While many want to keep the church relevant, I want to keep it revolutionary and countercultural! Many want to believe we can mass market a Way of life that calls for daily self-denial and self-sacrifice. I am convinced most people just aren’t interested in becoming real apprentices of Jesus and counting the cost of becoming whole in heart, soul, mind and body. Yet, this is precisely what MainStreet feels called to do.
So, our 2020 Vision will be cooking up regular feasts of Bible teaching and discipleship opportunities for those who want to dig in and “be transformed by the renewing of [their] minds” (Rom 12:2). Come and get it while it’s hot, or make excuses. We’re all in that parable somewhere: Which character do you want to be? We will also be providing many pools of healing water (e.g., workshops, yoga, etc.) for people who want to pursue more holistic spiritual healing and deeper soul care. Jesus’ question for us today is the same as his question for the paralytic standing near healing waters 2,000 years ago: “Do you want to get well” (John 5:6)? Really?
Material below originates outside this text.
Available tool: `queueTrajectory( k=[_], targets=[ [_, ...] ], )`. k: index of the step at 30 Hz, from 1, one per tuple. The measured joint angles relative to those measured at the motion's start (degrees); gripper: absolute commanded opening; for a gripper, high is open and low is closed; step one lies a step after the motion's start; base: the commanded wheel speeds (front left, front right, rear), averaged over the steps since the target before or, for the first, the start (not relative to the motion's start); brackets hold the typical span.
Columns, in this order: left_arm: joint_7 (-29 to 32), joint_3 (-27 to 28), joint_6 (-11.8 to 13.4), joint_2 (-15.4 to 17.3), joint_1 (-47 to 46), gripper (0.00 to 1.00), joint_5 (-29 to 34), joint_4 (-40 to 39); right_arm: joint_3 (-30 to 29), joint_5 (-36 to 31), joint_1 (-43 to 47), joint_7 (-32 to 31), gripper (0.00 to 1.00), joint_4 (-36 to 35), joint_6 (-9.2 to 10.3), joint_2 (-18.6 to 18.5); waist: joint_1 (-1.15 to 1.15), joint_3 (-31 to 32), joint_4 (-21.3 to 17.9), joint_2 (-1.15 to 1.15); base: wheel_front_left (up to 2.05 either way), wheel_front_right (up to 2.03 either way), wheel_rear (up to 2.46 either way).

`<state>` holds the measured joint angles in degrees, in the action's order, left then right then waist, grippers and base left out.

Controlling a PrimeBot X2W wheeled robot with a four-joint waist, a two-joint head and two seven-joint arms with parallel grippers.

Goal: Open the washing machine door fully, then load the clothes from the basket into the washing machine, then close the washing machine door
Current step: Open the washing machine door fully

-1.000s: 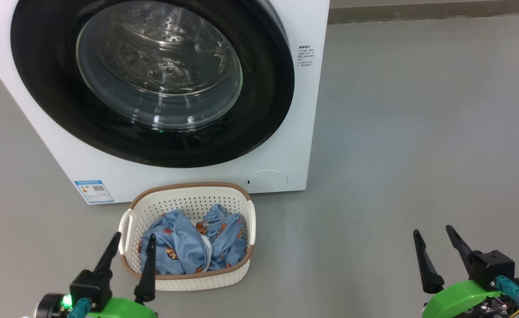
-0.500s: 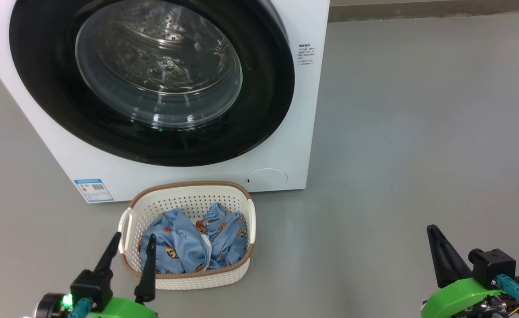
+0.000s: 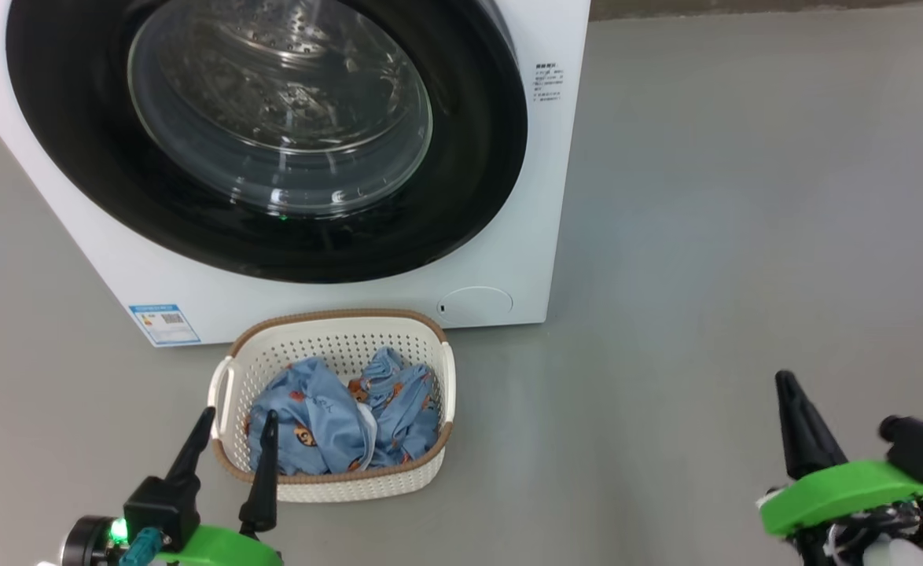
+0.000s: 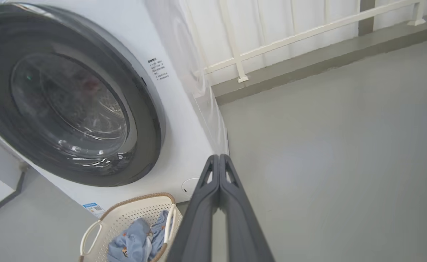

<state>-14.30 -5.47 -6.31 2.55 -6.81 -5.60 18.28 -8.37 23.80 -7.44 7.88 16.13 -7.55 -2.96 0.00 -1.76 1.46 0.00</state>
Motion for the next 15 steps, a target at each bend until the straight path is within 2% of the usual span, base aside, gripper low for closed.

In the coming days we will be sharing a fresh new “menu” of discipleship goodies to feast on individually on-the-go and together in community. See all the great things being cooked up already below!
Now “whoever has ears, let them hear” (Matt 11:15) and “let anyone who is thirsty come” (Rev. 22:17). “Blessed is the one who will eat at the feast in the kingdom of God” (Luke 14:15). The feast begins even now — so come and get it! And bring your friends.
This is adapted from my letter to our church at our congregational meeting this past Sunday.